既然弋克哈朗的死不是意外,那就等於證明了弋克哈朗是板被人害死的,可是誰又會對這麼一個老叫花子下手呢?就算是弋克哈朗和年羹堯之間有過節,而且可以看作是不可化解的深仇大恨,可是昨天通過和弋克哈朗閑聊,慶喜也知道,年羹堯如果要是想殺死弋克哈朗,那麼美早就動手了,根本也不用等到現在才動手。
到底是誰殺死了弋克哈朗呢?慶喜反過來複過去的想了足足有大半天的時間,最後還是把懷疑放在了年羹堯的身上。的確,年羹堯以前或許是沒有趕盡殺絕的意思,畢竟就算弋克哈朗被穆薩拉齊剛出了府門,可弋克哈朗畢竟可以算得上從小就抱著穆薩拉齊長大的忠僕,所以弋克哈朗流落在街頭,穆薩拉齊也肯定平時會過問弋克哈朗的情況,如果貿然的把弋克哈朗殺死,那麼難免穆薩拉齊會因此產生什麼懷疑。
可是現在年羹堯卻已經有了殺死弋克哈朗的理由:因為弋克哈朗已經見過慶喜了,而且很有可能已經把年羹堯的那些隱秘告訴了慶喜,所以為了永絕後患,年羹堯必須殺死弋克哈朗。

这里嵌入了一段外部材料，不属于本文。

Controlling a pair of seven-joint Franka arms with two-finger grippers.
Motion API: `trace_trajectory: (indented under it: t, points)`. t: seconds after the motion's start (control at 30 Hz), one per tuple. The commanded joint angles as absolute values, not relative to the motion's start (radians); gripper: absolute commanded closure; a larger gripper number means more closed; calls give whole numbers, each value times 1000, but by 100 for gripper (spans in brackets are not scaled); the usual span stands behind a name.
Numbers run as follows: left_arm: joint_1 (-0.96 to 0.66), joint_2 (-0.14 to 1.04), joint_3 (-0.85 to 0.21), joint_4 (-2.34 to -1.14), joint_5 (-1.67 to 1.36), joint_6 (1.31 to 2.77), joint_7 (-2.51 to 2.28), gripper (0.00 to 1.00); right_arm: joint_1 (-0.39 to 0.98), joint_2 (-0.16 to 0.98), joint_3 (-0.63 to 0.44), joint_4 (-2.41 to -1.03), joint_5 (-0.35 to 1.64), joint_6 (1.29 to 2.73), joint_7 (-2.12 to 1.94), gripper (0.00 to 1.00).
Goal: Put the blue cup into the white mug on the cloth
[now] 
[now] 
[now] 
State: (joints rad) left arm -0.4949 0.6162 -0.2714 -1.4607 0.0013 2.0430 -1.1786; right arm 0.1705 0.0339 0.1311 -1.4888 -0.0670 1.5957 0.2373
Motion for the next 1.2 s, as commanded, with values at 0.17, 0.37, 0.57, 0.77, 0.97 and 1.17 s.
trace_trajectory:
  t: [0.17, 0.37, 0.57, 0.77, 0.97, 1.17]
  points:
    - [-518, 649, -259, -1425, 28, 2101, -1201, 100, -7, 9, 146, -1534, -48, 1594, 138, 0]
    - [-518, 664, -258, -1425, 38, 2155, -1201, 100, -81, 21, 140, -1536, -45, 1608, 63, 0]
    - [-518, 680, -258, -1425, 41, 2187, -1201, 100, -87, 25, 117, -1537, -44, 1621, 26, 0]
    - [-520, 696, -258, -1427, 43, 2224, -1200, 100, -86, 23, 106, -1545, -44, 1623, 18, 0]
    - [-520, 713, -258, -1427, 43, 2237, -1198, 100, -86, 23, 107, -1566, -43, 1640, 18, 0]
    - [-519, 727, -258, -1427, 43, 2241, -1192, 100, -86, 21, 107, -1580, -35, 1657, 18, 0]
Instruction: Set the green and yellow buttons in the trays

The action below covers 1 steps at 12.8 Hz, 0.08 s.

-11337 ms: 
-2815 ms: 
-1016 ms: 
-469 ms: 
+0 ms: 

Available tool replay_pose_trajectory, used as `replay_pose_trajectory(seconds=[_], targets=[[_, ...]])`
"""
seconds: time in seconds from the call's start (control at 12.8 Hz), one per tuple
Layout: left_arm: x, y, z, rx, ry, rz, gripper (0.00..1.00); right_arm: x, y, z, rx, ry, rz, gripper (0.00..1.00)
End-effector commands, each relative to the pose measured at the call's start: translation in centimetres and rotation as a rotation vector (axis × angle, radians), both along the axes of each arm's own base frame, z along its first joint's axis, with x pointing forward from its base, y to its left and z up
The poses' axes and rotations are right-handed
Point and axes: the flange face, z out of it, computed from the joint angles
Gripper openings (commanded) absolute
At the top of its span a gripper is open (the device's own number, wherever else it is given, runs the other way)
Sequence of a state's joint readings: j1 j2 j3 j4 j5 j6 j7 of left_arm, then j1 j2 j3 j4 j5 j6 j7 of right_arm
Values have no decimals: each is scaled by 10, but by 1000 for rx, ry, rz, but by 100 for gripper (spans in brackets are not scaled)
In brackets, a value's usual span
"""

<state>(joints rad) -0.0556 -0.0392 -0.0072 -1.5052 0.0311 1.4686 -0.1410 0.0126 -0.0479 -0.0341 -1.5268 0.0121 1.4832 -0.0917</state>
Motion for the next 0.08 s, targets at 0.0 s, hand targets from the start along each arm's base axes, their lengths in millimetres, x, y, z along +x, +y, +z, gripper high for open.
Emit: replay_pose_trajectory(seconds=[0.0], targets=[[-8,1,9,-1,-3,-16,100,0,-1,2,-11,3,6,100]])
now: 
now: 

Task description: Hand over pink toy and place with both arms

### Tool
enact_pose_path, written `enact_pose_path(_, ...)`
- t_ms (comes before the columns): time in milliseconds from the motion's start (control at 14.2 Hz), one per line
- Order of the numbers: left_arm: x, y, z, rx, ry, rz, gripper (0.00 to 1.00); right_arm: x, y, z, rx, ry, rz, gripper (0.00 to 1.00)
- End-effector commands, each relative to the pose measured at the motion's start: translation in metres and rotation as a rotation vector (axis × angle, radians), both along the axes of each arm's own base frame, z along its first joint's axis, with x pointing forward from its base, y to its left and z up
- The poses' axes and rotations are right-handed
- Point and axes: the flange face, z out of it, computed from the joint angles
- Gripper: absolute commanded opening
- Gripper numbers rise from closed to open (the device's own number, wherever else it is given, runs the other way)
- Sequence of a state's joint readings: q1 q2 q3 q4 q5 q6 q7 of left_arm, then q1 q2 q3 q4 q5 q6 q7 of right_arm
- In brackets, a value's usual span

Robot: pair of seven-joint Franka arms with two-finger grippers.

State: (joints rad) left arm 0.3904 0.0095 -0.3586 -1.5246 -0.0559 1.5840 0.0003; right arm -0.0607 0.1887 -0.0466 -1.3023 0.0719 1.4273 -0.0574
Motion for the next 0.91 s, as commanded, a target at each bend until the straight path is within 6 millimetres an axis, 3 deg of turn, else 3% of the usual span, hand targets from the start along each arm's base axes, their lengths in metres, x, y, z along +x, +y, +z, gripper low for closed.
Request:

「看來我店裡的夥計里,應該有年羹堯安插進來的探子啊。」想到這裡,慶喜自言自語的笑了笑,因為他和弋克哈朗見面,並且把弋克哈朗接近粥鋪後院談話這件事,可是在年羹堯離開粥鋪之後發生的,如果粥鋪的夥計里沒有年羹堯排出的探子,那麼年羹堯是絕對不會知道慶喜和弋克哈朗見了面,並且長聊了一個下午的!
慶喜輕輕的拍了拍自己的腦袋,他也不管粥鋪現在的生意正忙,轉身離開粥鋪,就向著自己住的房子趕了回去,他現在必須回去和杜若兒商量一下,是否要離開杭州了,因為年羹堯既然能夠殺死弋克哈朗,就說明他猜到了弋克哈朗把那件事的原委告訴了慶喜,所以現在弋克哈朗死了,慶喜就成了年羹堯新的眼中釘,雖說現在年羹堯還不至於馬上對慶喜下手,可是難免果斷時間,年羹堯會想出別的什麼辦法,也對付慶喜。
杜若兒聽過慶喜的分析之後,卻反應出奇的平淡,她沖著慶喜淡淡的笑了笑,說道:「我們幹嘛要離開杭州呢?放心吧,只要我們不離開杭州,就絕對不會有任何危險,相反,假如我們因為這個離開了杭州,反倒沒準會引來殺身之禍。」
「嗯?這話是怎麼說的?」慶喜並沒有聽明白杜若兒想要表達的意思。
「你也不用問那麼多,說了你更不明白。」杜若兒並沒有向慶喜解釋的意思,她繼續淡淡的說道:「總之以後和年羹堯再打交道,你就當不知道這件事,不管他怎麼旁敲側擊,你只要做到三個字,我們就沒有任何危險。」